Below, in a TED Blog exclusive recorded at TED2010, Sankar explains how his company, Palantir Technologies, helped create software to solve a mystery: Who hacked the Dalai Lama’s email?

Here is the story.

In 2008, an unnamed country received an email from China warning them not to host the Dalai Lama for a scheduled visit. The email was startling for a single reason: The upcoming visit was not public knowledge yet. And so the country brought in a team of data experts to find out where the message had come from and how this sensitive info had been leaked. The team used Palantir’s data analysis tools to help crack the case.

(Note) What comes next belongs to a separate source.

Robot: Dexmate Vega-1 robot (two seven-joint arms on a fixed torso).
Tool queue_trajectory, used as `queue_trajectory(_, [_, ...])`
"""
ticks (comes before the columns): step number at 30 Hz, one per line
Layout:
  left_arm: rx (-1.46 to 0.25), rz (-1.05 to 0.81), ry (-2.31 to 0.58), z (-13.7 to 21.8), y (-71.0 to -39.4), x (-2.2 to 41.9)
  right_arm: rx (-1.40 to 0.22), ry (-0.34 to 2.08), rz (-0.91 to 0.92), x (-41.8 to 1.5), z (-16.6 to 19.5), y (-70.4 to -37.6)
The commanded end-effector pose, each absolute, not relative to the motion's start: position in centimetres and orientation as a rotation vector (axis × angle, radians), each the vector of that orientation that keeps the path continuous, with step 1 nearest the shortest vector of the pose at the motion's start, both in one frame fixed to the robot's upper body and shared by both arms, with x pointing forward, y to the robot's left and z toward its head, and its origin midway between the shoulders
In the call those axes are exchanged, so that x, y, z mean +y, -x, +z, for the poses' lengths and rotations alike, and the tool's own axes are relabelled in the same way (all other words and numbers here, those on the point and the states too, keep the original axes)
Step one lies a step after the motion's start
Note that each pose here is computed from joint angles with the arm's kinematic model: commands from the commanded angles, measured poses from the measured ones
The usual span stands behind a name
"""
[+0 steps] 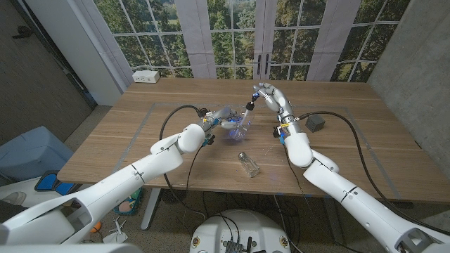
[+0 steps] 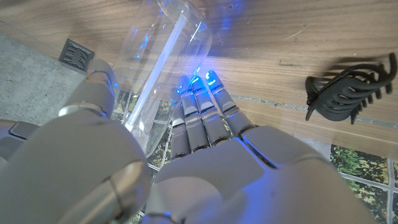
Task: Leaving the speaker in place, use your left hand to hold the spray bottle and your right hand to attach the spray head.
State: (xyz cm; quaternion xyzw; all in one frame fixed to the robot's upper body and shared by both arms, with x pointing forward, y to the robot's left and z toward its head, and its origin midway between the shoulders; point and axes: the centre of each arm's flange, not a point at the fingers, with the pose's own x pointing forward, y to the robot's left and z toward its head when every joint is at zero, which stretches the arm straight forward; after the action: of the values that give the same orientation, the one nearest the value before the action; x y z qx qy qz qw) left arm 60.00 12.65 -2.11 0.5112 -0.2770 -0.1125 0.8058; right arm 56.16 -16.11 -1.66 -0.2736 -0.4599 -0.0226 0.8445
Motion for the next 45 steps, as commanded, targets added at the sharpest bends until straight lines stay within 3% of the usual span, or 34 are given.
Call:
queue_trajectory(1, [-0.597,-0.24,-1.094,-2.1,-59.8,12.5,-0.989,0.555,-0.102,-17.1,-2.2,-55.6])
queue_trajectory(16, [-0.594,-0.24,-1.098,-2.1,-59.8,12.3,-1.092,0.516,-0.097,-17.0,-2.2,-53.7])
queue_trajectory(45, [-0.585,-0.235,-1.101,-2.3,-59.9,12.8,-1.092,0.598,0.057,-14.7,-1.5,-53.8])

As it turns out, the Dalai Lama’s email had been targeted by spies using a practice known as “spear-fishing” — in which hackers do research on a specific person to create an email that looks like it came from someone they know well. The email includes an attachment that, if opened, gives hackers access to the target’s computer without their knowledge. As Sankar explains, hackers can not only read your email, export documents and send emails as you — they can even turn on your webcam and hear every word you say.

In this case, the hackers had downloaded negotiation documents off the Dalai Lama’s computer.

“These guys literally took the goods while sitting at home in their pajamas,” says Sankar in the talk.

But in the hands of a team of human data experts, Palantir’s technology helped showed something even more sinister at work. About 1,300 computers in 103 countries had been infected in the same way. The computers belonged to both individuals and companies with interests in Southeast Asia. And this network had existed for a shocking two years before it was made visible.

It’s a story that should warn us all to be very careful when it comes to opening attachments.